HP hands over £200m to Sky

HP has paid broadcaster BSkyB a £200 million court damages payment, over a failed customer system built by EDS.

The interim payment was made last week, ahead of the deadline set by the judge of 4pm today. HP acquired EDS in 2008, during the court case, and has inherited the problem.

The £200 million payment was seen as a large amount by industry observers, who noted it was more than four times the cost of the original £48 million contract value. BSkyB alleged fraud in EDS’ sales pitches, circumventing the £30 million liability cap in the deal.

The figure paid so far, equivalent to $314 million, is approximately a quarter of HP's entire global services profits for the three months to 31 January and represents nearly double its software income for the period.

HP may have to pay significantly more to BSkyB over the coming months. This Friday, HP and BSkyB will meet, accompanied by quantum experts, to assess precisely what the total damages should be, as well as legal costs, applicable interest rates and tax.

Total damages will include lost benefits from delays to the system, as well as some of the costs spent by BSkyB after it took the system in house in 2002. Both parties have racked up what is thought to be legal bills of over £40 million.

In late January, judge Mr Justice Ramsey found that EDS, now owned by HP, had fraudulently misrepresented the timescales needed for building the system ten years ago, in order to win the deal ahead of rival PricewaterhouseCoopers.

He singled out 'deceitful' statements made by EDS’ former customer relationship management head, during a sales pitch in 2000.

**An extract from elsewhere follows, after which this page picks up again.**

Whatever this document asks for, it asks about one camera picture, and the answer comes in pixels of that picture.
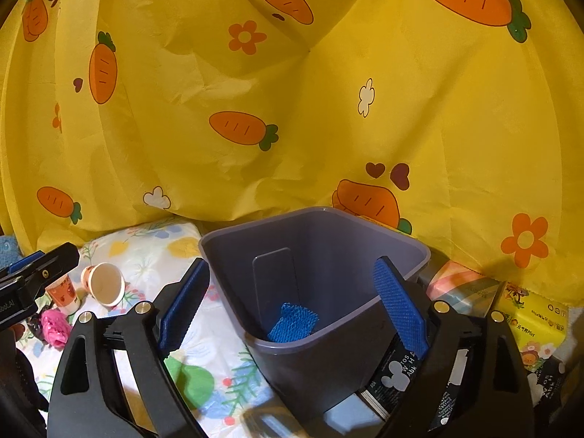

After the judgement, BSkyB, owned by Rupert Murdoch's News Corporation, immediately told shareholders it was expecting damages upwards of £200 million. HP has said it will appeal the judgement.

Commenting on the ruling, HP said: "While we accept that the contract was problematic, HP strongly maintains EDS did nothing to deceive BSkyB." HP has consistently said BSkyB did not know what it wanted from the system, allegedly changing the scope as it went along.